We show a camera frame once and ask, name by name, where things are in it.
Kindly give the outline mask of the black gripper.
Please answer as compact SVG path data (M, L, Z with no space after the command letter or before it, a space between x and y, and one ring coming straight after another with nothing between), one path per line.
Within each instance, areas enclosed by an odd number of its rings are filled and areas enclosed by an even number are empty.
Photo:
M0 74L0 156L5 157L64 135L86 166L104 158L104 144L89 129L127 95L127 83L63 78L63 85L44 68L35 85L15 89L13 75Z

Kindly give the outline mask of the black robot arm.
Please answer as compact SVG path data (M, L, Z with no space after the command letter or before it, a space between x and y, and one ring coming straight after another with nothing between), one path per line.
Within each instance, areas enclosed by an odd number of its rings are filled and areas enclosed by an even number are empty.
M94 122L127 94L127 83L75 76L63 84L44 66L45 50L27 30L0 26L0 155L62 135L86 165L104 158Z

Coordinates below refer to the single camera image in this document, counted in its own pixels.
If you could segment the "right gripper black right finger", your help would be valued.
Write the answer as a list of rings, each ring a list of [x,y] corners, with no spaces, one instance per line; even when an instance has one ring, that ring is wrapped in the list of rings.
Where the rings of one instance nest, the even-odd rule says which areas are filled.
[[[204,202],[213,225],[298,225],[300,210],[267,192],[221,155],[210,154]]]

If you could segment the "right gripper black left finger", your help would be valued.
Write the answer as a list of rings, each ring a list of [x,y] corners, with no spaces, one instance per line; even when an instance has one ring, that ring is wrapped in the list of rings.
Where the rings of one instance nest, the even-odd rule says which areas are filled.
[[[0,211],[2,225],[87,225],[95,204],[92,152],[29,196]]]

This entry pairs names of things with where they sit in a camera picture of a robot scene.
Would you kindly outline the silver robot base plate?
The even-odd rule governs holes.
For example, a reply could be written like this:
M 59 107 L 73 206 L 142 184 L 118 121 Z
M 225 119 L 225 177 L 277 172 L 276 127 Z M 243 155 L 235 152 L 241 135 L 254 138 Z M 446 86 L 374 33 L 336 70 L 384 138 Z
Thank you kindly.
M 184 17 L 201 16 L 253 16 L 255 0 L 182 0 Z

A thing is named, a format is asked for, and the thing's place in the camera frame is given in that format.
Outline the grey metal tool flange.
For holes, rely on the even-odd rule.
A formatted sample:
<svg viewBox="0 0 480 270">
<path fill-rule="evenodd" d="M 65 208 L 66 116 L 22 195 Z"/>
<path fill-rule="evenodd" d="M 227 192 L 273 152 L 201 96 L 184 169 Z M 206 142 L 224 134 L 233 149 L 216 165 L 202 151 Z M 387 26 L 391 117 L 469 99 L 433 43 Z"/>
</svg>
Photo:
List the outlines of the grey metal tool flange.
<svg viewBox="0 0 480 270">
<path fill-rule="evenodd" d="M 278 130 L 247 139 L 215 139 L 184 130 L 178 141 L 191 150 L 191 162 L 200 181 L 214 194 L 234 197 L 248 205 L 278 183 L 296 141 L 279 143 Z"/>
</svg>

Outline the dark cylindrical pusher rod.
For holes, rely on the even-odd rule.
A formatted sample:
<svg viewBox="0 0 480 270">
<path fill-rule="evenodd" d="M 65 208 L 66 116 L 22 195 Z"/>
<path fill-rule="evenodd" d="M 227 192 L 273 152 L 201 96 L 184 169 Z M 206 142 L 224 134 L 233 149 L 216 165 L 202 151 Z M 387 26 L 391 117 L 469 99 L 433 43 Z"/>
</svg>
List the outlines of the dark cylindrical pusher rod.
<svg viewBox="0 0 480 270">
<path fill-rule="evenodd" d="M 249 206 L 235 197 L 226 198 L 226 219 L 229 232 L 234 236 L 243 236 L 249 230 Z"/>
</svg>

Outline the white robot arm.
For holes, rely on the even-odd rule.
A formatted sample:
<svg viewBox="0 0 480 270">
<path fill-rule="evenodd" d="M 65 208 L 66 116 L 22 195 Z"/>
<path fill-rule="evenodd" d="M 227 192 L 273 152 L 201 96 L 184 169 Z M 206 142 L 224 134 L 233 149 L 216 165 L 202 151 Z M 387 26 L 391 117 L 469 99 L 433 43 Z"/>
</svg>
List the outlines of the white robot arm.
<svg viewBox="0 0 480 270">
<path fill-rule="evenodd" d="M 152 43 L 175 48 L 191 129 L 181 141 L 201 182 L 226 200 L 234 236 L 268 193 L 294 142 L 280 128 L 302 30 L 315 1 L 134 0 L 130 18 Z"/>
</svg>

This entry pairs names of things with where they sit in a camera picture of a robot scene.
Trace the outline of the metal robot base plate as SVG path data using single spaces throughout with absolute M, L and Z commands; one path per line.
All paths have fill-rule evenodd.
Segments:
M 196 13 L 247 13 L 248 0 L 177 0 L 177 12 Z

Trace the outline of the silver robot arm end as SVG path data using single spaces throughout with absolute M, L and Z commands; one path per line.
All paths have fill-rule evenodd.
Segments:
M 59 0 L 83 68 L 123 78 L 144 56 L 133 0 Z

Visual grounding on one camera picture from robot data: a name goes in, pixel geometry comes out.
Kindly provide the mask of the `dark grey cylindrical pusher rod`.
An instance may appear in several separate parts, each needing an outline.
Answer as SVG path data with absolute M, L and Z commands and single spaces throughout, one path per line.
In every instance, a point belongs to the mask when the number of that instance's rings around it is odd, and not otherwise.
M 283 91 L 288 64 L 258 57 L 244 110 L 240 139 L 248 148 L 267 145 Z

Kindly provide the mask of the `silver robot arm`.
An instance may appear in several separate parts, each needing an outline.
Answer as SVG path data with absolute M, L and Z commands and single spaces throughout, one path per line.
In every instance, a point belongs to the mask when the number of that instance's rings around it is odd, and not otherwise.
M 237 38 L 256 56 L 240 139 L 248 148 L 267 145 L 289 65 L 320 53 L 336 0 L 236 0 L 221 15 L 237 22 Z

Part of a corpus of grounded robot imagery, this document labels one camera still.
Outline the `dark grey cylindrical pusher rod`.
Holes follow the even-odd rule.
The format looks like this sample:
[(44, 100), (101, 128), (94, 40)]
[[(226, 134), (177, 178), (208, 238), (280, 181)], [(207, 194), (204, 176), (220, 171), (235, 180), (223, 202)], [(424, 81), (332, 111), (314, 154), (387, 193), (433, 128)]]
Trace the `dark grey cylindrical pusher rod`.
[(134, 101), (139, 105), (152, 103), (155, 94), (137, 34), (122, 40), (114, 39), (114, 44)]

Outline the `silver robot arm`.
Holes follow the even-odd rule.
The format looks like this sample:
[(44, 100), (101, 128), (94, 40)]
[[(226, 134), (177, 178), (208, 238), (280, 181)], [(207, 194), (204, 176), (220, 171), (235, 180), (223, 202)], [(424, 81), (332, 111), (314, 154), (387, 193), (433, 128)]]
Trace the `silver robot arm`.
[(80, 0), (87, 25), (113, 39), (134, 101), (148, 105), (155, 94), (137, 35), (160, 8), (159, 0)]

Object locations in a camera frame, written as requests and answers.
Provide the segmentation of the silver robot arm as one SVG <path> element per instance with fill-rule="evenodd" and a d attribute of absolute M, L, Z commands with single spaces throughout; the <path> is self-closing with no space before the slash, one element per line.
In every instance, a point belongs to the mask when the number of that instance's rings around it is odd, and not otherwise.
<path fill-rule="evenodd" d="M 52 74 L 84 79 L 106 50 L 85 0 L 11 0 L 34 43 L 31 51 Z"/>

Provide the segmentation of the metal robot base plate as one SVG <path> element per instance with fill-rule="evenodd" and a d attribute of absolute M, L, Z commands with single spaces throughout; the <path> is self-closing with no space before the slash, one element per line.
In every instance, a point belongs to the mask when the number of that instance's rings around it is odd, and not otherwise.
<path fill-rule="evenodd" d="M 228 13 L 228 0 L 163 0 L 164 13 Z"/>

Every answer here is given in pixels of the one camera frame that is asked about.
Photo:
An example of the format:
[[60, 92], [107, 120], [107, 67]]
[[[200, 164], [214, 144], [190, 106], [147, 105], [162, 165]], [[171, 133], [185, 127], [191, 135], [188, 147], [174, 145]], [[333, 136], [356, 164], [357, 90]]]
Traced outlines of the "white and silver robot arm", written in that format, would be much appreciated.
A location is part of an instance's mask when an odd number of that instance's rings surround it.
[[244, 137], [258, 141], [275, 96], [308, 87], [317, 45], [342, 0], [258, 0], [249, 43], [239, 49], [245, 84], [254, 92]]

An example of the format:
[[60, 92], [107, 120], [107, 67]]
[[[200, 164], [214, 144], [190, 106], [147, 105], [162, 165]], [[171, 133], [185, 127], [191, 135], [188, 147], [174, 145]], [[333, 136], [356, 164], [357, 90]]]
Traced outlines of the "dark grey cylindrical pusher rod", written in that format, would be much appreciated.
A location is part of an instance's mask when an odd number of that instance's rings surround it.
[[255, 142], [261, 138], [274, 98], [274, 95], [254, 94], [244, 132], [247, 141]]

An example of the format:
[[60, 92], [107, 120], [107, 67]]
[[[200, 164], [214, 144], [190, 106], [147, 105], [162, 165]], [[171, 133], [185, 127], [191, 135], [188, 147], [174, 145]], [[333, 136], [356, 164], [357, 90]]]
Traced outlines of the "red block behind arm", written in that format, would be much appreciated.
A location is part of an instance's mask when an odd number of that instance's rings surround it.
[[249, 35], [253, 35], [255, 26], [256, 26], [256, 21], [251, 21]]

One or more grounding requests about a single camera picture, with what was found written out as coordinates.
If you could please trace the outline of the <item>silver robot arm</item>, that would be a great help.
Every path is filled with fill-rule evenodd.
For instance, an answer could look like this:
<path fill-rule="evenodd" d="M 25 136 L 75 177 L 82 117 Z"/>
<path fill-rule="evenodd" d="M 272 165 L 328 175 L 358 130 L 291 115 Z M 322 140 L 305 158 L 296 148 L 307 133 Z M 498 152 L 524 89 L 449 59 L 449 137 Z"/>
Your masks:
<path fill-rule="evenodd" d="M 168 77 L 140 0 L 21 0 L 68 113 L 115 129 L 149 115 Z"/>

|---|

* [Work to complete] Provide nothing but the number of lines in the material above in which the string "grounding" is found.

* [Response to this task] 2